If it weren't for this branch of the Metropolitan Museum of Art, many New Yorkers would never get to this northernmost point in Manhattan. This remote yet lovely spot is devoted to the art and architecture of medieval Europe. Atop a cliff overlooking the Hudson River, you'll find a 12th-century chapter house, parts of five cloisters from medieval monasteries, a Romanesque chapel, and a 12th-century Spanish apse brought intact from Europe. Surrounded by peaceful gardens, this is the one place on the island that can approximate the kind of solitude suitable to such a collection. Inside you'll find extraordinary works that include the Unicorn tapestries, sculpture, illuminated manuscripts, stained glass, ivory, and precious metal work.
Modern times have even come to the Cloisters. There is an official blog devoted to their wonderful medieval garden, http://blog.metmuseum.org/cloistersgardens. Garden lovers will love to peruse its postings. By the way, even in the dead of winter and without flowers, the garden -- which is inside the museum in the center of a courtyard -- has a magical quality, especially when it snows.

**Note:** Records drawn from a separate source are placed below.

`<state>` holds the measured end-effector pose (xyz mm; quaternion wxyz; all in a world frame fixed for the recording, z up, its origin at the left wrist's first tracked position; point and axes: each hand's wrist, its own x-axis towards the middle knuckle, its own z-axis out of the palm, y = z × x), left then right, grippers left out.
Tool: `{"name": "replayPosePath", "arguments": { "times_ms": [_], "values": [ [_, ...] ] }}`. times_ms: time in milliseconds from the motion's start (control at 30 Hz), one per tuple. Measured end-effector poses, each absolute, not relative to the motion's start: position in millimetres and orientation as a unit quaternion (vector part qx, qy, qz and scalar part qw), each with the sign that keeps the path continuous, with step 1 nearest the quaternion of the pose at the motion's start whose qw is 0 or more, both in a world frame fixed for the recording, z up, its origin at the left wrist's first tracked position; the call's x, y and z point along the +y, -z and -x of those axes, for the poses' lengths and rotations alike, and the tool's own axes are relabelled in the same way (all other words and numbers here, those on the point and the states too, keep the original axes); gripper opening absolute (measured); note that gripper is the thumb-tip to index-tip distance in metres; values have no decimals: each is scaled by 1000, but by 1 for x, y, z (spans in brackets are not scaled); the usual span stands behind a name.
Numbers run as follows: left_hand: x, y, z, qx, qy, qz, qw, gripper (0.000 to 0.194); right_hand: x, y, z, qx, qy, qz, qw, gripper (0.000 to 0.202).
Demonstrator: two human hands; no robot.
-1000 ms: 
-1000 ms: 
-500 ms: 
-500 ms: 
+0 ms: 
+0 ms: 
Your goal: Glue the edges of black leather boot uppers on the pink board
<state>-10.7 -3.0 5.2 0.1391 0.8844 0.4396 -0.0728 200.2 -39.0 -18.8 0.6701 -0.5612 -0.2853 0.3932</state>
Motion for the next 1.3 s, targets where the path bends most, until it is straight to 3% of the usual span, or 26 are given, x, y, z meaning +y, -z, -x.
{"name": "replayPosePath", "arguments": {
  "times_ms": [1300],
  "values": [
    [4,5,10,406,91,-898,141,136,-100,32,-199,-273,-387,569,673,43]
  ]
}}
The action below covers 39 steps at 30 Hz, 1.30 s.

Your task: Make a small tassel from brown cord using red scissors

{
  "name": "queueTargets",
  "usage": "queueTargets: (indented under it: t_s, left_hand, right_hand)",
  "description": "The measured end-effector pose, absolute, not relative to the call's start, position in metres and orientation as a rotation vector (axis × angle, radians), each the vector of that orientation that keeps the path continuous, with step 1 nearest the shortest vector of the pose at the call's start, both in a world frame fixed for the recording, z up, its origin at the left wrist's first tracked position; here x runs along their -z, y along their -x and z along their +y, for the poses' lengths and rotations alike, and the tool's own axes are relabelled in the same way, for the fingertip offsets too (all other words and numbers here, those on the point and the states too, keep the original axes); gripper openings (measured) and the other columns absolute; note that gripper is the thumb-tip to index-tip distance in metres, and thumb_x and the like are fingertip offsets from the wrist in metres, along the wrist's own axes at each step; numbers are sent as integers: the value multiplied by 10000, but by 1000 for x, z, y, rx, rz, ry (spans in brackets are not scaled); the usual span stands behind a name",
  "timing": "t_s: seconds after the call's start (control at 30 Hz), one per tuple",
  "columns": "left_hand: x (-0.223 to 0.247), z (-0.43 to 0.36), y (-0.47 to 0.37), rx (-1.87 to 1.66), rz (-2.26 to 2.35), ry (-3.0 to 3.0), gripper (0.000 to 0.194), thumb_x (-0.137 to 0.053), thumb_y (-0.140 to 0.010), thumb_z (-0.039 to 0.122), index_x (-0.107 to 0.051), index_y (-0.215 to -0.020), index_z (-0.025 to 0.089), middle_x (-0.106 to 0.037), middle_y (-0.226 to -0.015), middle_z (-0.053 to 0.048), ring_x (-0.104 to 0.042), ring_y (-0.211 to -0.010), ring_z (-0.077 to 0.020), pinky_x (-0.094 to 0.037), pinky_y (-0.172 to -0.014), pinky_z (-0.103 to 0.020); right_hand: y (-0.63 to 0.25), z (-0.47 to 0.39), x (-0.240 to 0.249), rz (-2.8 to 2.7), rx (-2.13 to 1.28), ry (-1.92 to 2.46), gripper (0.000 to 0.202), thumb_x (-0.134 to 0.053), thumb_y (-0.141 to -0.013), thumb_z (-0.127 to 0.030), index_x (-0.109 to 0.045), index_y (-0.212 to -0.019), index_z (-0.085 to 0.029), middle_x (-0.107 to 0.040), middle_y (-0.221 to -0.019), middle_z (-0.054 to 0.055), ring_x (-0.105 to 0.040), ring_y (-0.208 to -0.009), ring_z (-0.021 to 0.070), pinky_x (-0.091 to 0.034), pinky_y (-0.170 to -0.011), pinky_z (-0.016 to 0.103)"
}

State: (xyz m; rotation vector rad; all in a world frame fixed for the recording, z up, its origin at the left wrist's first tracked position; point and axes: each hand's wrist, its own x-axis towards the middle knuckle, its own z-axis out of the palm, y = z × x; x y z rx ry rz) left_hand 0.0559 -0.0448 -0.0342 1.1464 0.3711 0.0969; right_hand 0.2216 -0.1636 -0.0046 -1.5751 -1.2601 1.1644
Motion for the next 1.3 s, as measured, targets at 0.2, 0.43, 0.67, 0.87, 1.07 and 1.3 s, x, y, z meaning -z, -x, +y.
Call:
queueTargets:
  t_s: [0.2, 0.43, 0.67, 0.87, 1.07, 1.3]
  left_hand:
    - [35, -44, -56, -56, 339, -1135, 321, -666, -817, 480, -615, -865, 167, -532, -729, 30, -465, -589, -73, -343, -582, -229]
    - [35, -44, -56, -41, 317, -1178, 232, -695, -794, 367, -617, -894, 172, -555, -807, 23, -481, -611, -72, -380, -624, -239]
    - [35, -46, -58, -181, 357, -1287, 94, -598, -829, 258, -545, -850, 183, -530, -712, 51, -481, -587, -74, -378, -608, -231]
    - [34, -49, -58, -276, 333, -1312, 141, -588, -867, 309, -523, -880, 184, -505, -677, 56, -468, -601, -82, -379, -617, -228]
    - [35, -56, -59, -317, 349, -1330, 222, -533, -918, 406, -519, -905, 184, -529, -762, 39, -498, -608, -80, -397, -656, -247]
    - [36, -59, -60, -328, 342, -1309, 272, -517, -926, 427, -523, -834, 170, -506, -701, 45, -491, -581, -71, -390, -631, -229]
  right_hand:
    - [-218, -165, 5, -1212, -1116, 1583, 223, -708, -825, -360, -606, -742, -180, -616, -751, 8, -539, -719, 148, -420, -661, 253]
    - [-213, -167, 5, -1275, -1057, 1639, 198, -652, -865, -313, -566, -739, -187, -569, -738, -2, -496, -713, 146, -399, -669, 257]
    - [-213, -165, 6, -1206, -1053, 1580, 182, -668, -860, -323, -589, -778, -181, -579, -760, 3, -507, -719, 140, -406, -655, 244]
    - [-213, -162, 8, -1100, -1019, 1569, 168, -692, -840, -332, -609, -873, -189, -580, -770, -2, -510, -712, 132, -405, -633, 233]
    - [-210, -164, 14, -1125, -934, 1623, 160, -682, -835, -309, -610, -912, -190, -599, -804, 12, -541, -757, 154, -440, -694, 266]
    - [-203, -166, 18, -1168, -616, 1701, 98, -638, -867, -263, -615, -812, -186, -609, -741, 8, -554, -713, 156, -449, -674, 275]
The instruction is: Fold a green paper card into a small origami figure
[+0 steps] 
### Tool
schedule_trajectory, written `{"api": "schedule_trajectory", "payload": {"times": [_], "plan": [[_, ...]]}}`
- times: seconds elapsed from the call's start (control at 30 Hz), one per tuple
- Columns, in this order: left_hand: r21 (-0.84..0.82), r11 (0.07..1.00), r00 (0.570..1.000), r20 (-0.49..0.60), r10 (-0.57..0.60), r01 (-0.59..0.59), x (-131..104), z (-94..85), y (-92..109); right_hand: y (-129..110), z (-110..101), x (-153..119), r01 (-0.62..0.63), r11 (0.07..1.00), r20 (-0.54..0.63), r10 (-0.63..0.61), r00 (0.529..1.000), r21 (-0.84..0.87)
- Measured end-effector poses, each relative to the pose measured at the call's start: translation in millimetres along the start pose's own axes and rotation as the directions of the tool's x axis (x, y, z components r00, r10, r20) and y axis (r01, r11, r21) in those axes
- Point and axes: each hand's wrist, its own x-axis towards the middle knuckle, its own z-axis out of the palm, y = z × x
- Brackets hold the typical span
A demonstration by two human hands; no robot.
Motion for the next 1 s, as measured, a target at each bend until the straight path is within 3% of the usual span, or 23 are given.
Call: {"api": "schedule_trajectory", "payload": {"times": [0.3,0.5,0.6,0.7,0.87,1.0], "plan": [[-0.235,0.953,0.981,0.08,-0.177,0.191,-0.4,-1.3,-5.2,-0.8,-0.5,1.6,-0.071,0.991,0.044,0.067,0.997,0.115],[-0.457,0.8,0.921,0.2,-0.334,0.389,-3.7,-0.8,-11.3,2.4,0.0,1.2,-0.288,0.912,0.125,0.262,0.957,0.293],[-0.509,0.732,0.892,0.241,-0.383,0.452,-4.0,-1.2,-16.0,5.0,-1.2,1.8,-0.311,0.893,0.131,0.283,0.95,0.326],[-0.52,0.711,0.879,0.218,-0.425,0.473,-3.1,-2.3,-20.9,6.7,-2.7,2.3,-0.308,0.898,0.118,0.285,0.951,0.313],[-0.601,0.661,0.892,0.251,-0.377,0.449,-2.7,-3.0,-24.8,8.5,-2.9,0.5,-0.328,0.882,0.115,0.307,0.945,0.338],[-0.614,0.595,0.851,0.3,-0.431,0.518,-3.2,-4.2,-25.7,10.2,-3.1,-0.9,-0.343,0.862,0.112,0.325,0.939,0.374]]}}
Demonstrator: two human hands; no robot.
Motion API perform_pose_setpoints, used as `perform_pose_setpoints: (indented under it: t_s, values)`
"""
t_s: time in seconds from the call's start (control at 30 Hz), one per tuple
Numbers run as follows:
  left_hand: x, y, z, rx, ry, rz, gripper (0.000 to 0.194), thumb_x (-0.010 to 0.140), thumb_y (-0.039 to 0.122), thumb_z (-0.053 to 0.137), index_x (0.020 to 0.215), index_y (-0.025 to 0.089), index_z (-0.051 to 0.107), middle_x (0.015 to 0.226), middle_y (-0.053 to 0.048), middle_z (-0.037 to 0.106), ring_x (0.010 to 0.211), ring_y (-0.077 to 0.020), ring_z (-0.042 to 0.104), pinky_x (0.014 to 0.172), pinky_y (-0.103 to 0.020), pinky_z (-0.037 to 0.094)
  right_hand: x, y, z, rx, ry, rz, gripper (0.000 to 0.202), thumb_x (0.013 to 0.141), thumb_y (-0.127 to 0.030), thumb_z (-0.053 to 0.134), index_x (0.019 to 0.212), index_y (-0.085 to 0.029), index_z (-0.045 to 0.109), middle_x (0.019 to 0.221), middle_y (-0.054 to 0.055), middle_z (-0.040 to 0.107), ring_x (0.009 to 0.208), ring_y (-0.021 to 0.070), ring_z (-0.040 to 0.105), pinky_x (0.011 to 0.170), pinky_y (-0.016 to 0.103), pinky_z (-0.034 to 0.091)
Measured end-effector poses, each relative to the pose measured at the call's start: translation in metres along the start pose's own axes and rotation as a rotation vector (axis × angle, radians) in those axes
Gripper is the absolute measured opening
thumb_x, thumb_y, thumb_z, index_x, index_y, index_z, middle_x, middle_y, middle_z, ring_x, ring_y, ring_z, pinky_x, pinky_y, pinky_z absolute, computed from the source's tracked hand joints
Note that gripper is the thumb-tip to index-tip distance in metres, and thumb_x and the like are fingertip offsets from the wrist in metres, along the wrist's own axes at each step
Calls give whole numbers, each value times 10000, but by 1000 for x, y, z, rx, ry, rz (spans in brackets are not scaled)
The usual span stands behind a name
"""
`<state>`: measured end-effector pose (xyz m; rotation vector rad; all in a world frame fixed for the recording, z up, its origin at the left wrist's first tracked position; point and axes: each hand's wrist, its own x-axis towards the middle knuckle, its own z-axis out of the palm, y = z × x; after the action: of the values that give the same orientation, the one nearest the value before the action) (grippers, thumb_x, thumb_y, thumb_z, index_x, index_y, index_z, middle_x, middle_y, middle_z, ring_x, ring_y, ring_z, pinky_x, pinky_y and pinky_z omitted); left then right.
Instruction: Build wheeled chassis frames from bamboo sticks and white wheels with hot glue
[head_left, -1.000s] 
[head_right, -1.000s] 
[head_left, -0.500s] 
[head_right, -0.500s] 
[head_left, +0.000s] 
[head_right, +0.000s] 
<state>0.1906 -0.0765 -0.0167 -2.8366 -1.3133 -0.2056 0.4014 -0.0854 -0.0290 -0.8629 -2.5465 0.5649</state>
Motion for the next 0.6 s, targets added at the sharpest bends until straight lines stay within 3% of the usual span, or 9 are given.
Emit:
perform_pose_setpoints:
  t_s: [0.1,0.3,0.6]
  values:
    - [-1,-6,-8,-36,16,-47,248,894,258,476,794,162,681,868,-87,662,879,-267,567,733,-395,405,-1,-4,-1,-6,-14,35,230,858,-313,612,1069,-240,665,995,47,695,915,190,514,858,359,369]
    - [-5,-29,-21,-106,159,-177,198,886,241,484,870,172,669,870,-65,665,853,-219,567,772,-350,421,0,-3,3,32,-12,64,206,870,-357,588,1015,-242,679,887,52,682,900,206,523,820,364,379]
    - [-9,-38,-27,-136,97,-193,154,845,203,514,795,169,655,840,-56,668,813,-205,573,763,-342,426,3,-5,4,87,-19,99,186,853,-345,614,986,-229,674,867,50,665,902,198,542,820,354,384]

Despite the remoteness, the Cloisters are quite popular, especially in fine weather, so try to schedule your visit during the week rather than on a crowded weekend afternoon. A free guided Highlights Tour is offered Tuesday through Friday at 3pm and Sunday at noon; gallery talks are also a regular feature. Additionally, Garden Tours are offered Tuesday through Sunday at 1pm in May, June, September, and October; lectures and other special programming are always on Sunday from noon to 2pm; and medieval music concerts are regularly held in the stunning 12th-century Spanish chapel. For an extra-special experience, you may want to plan your visit around one.